TASK DIRECTIONS: Check each line of the material below for "camera" and copy those where it appears.
------------------------------------------------------------------------
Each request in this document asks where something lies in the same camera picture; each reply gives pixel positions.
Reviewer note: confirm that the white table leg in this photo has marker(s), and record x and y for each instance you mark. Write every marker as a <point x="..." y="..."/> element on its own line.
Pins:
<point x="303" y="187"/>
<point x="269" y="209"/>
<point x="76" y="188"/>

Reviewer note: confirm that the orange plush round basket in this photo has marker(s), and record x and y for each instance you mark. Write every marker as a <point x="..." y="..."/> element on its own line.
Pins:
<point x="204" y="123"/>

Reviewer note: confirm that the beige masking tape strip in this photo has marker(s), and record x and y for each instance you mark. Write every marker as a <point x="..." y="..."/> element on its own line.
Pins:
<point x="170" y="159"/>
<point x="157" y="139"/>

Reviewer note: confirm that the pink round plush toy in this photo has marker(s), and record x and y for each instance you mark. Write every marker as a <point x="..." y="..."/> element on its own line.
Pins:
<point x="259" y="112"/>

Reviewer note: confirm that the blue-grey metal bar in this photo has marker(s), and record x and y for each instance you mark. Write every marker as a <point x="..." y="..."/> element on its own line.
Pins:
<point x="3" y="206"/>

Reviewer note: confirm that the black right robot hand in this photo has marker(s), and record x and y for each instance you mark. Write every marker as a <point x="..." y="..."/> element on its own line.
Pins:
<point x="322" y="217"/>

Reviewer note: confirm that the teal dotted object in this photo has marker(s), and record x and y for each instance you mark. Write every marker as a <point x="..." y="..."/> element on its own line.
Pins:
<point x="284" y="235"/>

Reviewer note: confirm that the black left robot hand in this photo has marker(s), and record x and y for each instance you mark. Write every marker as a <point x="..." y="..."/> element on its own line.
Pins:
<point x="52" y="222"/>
------------------------------------------------------------------------
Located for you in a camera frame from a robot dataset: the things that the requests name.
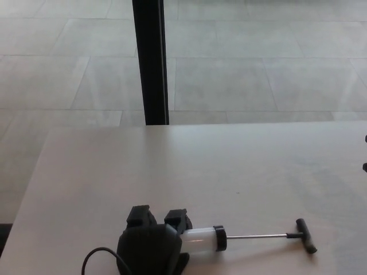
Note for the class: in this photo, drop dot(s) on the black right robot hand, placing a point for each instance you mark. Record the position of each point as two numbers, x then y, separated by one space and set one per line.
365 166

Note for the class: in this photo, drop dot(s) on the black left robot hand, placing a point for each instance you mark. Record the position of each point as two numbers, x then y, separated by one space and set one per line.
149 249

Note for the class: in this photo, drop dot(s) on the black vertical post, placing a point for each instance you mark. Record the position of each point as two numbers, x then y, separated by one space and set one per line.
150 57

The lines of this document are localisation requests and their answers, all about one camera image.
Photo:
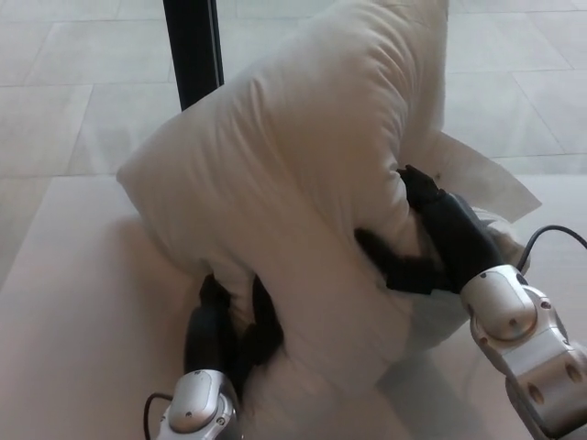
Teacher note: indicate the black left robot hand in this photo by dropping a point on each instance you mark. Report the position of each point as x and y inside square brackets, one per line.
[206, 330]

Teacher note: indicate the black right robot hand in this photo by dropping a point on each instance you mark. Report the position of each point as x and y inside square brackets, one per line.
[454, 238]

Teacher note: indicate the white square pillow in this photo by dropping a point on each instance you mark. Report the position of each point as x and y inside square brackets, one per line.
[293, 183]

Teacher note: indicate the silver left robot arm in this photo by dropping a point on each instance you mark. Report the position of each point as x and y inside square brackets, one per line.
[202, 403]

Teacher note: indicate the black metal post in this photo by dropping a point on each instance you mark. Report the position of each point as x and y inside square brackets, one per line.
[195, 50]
------------------------------------------------------------------------
OUTPUT FOR THIS EXERCISE:
Each request in this document asks where something lies in the same camera picture; each reply gives pixel positions.
Located for you in a camera frame from a robot dataset: the things that the requests name.
The lines of this document are localisation requests and their answers, all about one camera image.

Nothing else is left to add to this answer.